A system for generating an advertisement is provided. The system may receive an advertisement request from a client device and select an advertisement from a database in response to the advertisement request. The system may identify an advertiser web server associated with the advertisement, for example a landing page. The system may retrieve a picture from the advertiser web server and integrate the picture with the advertisement to generate an enhanced advertisement. The system may serve the enhanced advertisement to the client device.

Claims (66)

1. A system, comprising:

a database storing a plurality of text advertisements comprising a text advertisement; and

an advertisement server configured to:

access the plurality of text advertisements;

receive, via a first network communication, an advertisement request from a client device;

select the text advertisement, from the database storing the plurality of text advertisements, based on the advertisement request;

responsive to selecting the text advertisement, determine an advertiser web site associated with serving content related to the text advertisement selected from the database based on the advertisement request;

retrieve, via a second network communication, a plurality of images from the advertiser web site associated with serving content related to the text advertisement;

provide at least one of a title or description of the text advertisement to a deep learning engine;

provide autotags of one or more images of the plurality of images to the deep learning engine;

perform, via the deep learning engine, at least one of text similarity or semantics similarity to determine relevance features;

rank the plurality of images based upon features, comprising the relevance features, determined using text of the text advertisement;

select an image, from the plurality of images retrieved from the advertiser web site, based on the ranking;

responsive to selecting the image from the plurality of images retrieved from the advertiser web site:

generate an enhanced advertisement, in response to the advertisement request from the client device, by integrating:

(i) the image selected from the plurality of images retrieved from the advertiser web site; with

(ii) the text advertisement selected from the database based on the advertisement request received from the client device; and

transmit, via a third network communication, the enhanced advertisement generated in response to the advertisement request to the client device.

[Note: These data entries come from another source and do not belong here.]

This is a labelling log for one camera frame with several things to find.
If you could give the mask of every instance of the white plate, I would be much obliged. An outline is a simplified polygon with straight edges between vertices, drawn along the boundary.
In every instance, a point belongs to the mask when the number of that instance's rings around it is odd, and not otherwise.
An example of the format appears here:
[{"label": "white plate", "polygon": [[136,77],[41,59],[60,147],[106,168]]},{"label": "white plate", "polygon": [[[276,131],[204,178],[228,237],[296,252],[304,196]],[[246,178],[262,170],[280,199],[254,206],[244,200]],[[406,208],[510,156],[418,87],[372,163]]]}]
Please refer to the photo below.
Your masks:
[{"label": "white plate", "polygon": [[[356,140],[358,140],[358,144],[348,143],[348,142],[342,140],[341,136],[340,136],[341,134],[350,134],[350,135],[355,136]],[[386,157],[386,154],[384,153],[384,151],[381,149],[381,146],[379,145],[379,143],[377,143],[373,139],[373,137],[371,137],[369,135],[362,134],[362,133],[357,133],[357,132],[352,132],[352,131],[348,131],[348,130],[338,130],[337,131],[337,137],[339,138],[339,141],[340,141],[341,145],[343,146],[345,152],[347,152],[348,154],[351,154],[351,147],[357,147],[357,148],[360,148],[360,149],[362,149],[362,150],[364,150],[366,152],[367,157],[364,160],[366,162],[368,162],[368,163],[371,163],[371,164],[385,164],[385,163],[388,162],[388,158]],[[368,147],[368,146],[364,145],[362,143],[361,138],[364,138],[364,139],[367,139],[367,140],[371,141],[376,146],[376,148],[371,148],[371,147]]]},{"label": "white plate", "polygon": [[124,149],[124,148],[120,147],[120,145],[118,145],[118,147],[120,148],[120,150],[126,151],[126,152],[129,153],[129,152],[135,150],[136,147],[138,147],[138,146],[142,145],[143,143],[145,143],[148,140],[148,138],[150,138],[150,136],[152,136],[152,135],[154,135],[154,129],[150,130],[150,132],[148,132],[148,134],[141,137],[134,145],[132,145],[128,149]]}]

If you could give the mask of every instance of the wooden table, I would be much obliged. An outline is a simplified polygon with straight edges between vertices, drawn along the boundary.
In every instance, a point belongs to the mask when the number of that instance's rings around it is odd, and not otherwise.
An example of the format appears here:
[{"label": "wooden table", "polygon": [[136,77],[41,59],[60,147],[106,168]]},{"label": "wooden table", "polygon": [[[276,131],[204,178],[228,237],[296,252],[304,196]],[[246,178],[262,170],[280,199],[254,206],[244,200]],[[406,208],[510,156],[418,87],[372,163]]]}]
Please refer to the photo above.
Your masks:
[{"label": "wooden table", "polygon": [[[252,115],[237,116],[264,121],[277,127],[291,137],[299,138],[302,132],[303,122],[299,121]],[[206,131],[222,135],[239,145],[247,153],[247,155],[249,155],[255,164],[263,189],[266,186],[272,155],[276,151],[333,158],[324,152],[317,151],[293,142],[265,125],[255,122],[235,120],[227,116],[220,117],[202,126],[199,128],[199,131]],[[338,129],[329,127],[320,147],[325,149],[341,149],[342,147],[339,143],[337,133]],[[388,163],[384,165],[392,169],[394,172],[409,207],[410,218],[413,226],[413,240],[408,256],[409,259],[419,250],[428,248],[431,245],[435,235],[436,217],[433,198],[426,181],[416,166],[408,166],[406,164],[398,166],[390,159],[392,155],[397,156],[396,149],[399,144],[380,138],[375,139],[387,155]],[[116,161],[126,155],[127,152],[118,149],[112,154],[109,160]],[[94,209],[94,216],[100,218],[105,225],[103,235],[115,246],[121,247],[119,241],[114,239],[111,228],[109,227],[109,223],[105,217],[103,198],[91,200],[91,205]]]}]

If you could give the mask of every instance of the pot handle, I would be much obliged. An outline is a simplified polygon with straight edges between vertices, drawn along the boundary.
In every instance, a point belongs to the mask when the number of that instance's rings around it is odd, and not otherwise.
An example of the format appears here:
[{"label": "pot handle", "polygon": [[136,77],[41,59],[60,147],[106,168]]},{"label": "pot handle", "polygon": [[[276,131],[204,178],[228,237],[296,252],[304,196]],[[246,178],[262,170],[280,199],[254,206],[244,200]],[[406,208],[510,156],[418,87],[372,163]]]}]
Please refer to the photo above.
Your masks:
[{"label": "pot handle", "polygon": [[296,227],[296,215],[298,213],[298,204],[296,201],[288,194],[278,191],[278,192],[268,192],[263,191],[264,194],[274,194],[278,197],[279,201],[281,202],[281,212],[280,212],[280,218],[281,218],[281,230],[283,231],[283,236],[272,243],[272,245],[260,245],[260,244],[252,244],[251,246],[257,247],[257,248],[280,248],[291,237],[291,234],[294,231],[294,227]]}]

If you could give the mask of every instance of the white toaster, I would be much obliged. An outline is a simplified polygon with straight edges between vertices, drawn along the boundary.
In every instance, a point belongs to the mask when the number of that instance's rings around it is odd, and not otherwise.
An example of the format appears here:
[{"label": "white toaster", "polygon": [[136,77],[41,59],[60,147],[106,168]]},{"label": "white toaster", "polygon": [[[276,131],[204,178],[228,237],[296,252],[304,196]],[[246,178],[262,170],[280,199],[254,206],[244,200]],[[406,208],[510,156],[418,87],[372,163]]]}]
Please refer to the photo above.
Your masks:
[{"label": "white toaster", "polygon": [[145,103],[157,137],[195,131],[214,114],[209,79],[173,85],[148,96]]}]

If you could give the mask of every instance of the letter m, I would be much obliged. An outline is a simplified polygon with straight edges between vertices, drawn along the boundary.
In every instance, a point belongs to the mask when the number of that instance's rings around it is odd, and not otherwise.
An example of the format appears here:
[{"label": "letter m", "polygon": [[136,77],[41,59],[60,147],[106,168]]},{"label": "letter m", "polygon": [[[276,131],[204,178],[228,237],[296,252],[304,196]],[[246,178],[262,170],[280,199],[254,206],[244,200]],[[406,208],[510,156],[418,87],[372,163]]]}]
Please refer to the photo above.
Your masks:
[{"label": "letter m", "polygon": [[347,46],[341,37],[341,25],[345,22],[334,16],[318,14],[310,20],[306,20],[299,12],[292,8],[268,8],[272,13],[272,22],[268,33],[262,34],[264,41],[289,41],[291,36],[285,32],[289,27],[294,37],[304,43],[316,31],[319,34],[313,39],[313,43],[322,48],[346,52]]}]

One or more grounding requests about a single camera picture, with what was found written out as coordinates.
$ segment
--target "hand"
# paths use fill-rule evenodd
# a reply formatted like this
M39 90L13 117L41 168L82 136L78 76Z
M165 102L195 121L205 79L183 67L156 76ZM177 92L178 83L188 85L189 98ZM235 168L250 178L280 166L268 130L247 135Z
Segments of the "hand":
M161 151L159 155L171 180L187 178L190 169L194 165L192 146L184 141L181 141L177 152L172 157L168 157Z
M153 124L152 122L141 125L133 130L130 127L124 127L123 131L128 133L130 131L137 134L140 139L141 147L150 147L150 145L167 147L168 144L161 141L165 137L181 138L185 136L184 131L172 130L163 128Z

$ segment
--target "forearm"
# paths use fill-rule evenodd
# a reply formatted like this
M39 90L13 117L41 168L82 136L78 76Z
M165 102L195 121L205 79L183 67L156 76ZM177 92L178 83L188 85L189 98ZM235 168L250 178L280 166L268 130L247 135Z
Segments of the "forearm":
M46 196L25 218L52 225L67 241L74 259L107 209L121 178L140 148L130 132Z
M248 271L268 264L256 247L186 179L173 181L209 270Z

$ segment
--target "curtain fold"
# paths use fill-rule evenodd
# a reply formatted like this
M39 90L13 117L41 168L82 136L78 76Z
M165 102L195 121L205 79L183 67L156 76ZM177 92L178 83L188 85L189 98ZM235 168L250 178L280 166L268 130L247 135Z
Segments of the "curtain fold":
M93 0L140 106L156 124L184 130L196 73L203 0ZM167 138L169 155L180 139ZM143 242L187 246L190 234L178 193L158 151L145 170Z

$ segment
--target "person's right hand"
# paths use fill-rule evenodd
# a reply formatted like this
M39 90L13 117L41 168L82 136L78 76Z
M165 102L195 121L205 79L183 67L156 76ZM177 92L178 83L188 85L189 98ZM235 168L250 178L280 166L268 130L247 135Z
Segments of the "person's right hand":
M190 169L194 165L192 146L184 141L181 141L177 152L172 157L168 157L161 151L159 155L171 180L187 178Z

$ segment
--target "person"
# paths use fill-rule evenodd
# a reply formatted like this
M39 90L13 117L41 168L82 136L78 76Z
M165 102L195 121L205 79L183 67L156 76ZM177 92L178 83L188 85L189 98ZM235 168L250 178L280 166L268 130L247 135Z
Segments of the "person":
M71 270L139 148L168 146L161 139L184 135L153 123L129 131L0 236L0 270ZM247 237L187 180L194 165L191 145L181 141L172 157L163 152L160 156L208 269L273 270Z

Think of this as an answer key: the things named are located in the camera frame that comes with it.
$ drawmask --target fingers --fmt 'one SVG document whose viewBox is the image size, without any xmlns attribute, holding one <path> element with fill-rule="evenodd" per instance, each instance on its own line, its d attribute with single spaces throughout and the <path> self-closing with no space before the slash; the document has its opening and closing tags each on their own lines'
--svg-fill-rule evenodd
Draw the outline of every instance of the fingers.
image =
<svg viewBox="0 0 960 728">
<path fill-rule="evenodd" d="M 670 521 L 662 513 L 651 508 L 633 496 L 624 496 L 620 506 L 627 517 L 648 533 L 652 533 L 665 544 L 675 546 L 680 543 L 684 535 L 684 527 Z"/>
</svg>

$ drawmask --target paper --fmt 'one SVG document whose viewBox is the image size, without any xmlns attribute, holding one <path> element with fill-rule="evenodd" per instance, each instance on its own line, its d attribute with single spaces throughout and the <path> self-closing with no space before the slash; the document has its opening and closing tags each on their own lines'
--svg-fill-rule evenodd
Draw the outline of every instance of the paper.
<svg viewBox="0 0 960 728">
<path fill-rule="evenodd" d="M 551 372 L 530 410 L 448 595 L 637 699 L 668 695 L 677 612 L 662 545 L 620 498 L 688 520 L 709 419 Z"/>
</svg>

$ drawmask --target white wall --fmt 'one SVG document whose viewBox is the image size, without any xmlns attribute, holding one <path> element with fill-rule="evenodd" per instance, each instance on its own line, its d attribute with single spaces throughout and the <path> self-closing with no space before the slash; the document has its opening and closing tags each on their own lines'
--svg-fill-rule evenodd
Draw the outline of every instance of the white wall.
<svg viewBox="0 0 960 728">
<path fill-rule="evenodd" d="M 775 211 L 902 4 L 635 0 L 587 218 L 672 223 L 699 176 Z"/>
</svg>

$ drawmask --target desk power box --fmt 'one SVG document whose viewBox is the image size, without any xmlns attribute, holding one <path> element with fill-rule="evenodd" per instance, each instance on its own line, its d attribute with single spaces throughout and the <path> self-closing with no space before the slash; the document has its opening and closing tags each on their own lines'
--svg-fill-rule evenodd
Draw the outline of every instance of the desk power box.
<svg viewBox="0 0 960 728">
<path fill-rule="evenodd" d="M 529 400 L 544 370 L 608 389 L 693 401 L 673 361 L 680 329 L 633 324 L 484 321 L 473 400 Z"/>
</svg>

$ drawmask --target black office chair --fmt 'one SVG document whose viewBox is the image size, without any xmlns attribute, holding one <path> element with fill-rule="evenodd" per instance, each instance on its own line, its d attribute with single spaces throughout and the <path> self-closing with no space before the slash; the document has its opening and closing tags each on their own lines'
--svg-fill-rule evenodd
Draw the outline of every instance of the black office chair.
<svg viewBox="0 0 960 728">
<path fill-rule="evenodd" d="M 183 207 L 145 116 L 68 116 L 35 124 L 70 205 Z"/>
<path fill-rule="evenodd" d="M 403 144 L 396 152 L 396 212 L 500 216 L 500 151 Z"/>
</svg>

2. The system of claim 1 , wherein the ranking is based upon feedback of user behavior associated with one or more advertisement placements that included the image.

3. The system of claim 1 , wherein the ranking is based upon a product detection algorithm which identifies a product in the one or more images.

4. The system of claim 1 , wherein the ranking is based upon a non-photo detection algorithm which determines if the image is a drawing, a sketch, text, a logo, a map or an illustration.

5. The system of claim 1 , wherein the ranking is based upon an adult content detection algorithm.

6. The system of claim 1 , wherein the ranking comprises ranking at least one image lower in response to a text recognition algorithm determining the image includes more than a threshold amount of text.

7. The system of claim 1 , wherein the ranking comprises ranking at least one image lower in response to a logo detection algorithm determining that the image is a logo.

8. The system of claim 1 , wherein the ranking comprises ranking at least one image lower in response to a face detection algorithm that determines when a face is a main feature in the image.

9. The system of claim 1 , wherein the ranking comprises ranking at least one image lower in response to an ad aesthetic algorithm that identifies a most aesthetically pleasing image based on feedback loop training on images that have been successful in increasing click rates.

10. The system of claim 1 , wherein the ranking comprises ranking at least one image lower in response to a smart cropping algorithm that sizes the image.

11. The system of claim 1 , wherein the ranking is based upon feedback of user behavior associated with the image.

12. The system of claim 11 , wherein the ranking is based upon feedback of clicks associated with the image.

13. The system of claim 11 , wherein the ranking is based upon feedback of conversions associated with the image.

14. The system of claim 1 , wherein the ranking is based upon device configuration information associated with image.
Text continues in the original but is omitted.